On Fri, Jul 11, 2014 at 8:27 PM, Bálint Réczey <balint@xxxxxxxxxxxxxxx> wrote:
Hi Evan,

2014-07-11 23:51 GMT+02:00 Evan Huus <eapache@xxxxxxxxx>:
> On Fri, Jul 11, 2014 at 5:12 PM, Bálint Réczey <balint@xxxxxxxxxxxxxxx>
> wrote:
>>
>> Hi All,
>>
>> Please provide the input data for letting others reproduce the results
>> or perform the performance tests on pcap files already available to
>> the public.
>>
>> I'm not a fan of implementing custom memory management methods because
>> partly because I highly doubt we can beat jemalloc easily on
>> performance
>
>
> The only place we reliably beat jemalloc (or even glib) is when we have a
> large number of allocations that live together, and can be freed with
> free_all. Anything else is basically noise. As Jakub's test noted, the main
> block allocator is actually slightly slower than g_slice_* if the frees are
> done manually.
>
>>
>> and custom allocation methods can also have nasty bugs
>> like the one observed in OpenSSL:
>> http://www.tedunangst.com/flak/post/analysis-of-openssl-freelist-reuse
>>
>> I wrote a short post about making all programs in Debian resistant to
>> malloc() related attacks using ASAN and wmem in its current form
>> prevents implementing the protection:
>>
>> http://balintreczey.hu/blog/proposing-amd64-hardened-architecture-for-debian/
>
>
> It's not clear to me from reading the blog post or the mail to debian what
> the actual protections would be, or why wmem would prevent them from
> working. Could you clarify please? Glib has its own allocator logic
> internally for g_slice_*, does this also cause problems?
I plan using ASAN for all programs which would catch (among others)
use-after-free and reading below or over the malloc()-ed
memory area. Those can't be caught if the program uses another layer
of bulk memory allocations.
g_malloc() and g_slice_* has the same problem, but they can be
overrideb by passing G_SLICE=always-malloc .

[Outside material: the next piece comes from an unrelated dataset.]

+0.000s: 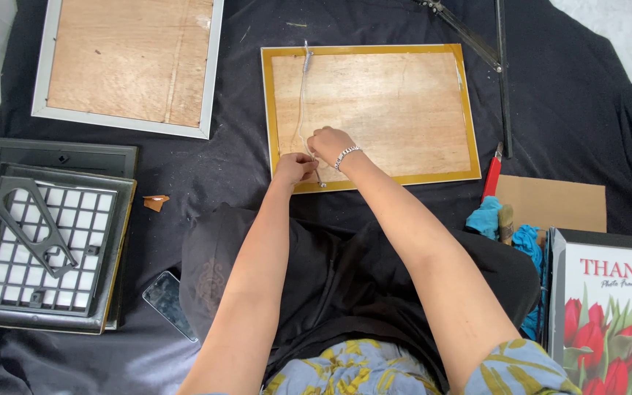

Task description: Attaching a hanging wire to the back of a picture frame by threading it through eyelets and twisting the ends.

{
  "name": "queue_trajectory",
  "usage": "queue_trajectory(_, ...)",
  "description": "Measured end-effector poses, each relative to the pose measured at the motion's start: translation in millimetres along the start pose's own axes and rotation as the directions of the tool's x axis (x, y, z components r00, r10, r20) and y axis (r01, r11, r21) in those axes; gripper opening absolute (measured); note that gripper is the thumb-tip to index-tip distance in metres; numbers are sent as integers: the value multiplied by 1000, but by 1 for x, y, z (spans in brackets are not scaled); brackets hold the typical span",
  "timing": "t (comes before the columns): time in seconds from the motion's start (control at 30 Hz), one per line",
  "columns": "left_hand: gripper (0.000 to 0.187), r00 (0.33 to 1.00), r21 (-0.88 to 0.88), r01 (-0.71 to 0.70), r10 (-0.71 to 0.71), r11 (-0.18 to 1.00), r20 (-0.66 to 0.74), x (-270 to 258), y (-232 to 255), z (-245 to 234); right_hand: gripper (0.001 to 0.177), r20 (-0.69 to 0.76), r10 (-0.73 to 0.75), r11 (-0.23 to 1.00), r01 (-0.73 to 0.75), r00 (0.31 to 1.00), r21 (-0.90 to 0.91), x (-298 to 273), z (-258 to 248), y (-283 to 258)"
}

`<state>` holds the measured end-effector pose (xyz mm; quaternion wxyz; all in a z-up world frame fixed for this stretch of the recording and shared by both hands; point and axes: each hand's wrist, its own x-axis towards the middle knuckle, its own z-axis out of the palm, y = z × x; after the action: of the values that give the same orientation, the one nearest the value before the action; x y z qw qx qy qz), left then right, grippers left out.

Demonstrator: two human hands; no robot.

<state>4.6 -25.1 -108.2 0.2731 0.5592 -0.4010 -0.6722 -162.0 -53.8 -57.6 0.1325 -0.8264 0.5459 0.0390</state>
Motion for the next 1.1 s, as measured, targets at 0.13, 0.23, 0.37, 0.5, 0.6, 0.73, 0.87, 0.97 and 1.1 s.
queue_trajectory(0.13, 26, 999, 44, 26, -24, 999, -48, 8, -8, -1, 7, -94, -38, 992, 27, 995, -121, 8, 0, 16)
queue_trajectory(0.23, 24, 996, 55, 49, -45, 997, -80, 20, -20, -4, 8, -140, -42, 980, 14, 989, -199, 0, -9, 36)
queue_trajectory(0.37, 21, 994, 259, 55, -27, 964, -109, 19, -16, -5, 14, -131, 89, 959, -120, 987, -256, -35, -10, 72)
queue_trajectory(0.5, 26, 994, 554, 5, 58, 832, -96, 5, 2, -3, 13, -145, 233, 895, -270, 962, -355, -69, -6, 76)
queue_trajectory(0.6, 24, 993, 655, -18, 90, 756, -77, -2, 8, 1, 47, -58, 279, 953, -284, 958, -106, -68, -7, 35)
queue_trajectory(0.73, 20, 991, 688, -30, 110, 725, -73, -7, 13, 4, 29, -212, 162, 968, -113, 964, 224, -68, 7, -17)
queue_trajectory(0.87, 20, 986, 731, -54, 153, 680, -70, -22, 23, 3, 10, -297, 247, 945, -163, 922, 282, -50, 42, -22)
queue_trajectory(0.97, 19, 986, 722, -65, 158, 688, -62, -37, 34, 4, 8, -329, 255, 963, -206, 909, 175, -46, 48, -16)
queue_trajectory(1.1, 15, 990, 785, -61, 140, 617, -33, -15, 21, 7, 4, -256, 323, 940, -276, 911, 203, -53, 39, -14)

I know wmem has simple allocator

Which can be foreced everywhere by passing WIRESHARK_DEBUG_WMEM_OVERRIDE=simple like we do in "valgrind-wireshark.sh". I don't see how this is different from using G_SLICE=always-malloc?
 
but wmem_free() is really
inefficient

I grant that wmem_simple_free has a terrible worst-case behaviour, but its practical efficiency is actually the best of anything I've tried. The only alternative which doesn't involve adding a prefix to the memory block (which would break ASAN/valgrind/etc) is a hash table, which is actually substantially slower.
 
and as a fix I would like to propose removing wmem_free()
from the API.
IMO Wireshark needs wmem_alloc() for allocating and freeing memory
needed during whole scopes, but should not offer wmem_free() and
wmem_realloc() to let us able to provide efficient per-scope
allocations.

Hmm. We need free and realloc to efficiently implement certain data structures, and I see you've addressed that below, so I will include my answer there.
 
Dissectors which should simply do g_malloc()/g_free() for
allocations when they know when they need to free memory

(which they can't do safely if they also call proto_tree functions inbetween)
 
and using
wmem_free() also does not keep the promise of having a
wmem_alloc()-ated object available during the whole scope.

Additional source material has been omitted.